Bruce Dern is always worth watching, even in movies as bad as this.  And John Bloom who played the giant Danny actually went on to appear in many genre films.  He played the Frankenstein Monster in another infamously bad low-budget shocker, DRACULA VS. FRANKENSTEIN (1971), and he also appeared in HARRY AND THE HENDERSONS (1987) and STAR TREK VI: THE UNDISCOVERED COUNTRY (1991).  He passed away in 1999.

And hey, Casey Kasem plays the hero in the film!  That’s right, the Casey Kasem, of America’s Top 40 fame, and the voice of Shaggy from the SCOOBY DOO cartoons.

He has two heads, but only half a brain!

The screenplay by James Gordon White and John Lawrence never rises above standard low-budget 1970s horror fare, but that’s part of the fun.  Believe it or not, these same two guys also wrote the screenplay for THE THING WITH TWO HEADS (1972) (starring Ray Milland and Rosie Grier!)
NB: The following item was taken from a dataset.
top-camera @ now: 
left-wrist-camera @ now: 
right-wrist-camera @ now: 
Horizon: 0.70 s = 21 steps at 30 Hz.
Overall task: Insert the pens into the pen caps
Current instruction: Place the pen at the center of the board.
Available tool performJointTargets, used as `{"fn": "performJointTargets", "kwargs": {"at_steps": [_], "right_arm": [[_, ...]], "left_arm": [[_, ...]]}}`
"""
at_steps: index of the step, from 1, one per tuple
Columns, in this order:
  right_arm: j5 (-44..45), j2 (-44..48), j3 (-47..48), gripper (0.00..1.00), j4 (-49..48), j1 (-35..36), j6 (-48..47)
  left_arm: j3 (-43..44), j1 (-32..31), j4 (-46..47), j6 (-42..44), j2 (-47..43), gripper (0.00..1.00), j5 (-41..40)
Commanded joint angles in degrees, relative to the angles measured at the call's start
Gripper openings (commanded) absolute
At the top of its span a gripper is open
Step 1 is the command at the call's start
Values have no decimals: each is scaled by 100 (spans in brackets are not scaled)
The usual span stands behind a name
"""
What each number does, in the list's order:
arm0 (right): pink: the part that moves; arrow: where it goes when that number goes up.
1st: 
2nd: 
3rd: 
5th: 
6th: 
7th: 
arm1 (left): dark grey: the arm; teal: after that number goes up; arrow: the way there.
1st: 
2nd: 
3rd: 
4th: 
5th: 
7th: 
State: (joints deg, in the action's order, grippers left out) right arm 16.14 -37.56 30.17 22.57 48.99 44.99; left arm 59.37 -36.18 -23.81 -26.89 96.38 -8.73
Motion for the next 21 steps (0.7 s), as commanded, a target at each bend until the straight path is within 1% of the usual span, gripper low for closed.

Director Anthony M. Lanza does an adequate job with the material, but his idea of a scary scene is the 2-headed monster fighting chain wielding biker dudes.  This is the type of movie best watched at the Drive-In Theater.  You can go for the same effect by watching it at home late at night on a hot summer evening with the windows open.

The special effects are pretty bad.  You’ll laugh at the long shots of the obviously fake rubber head bouncing up and down on John Bloom’s shoulder.  It looks like something out of a Monty Python sketch.

THE INCREDIBLE 2-HEADED TRANSPLANT isn’t really all that incredible, unless you interpret “incredible” to mean unbelievable.  But it is an entertaining little piece of 70s horror cinema, and it’s a nice reminder of what low-budget horror movies were like back then.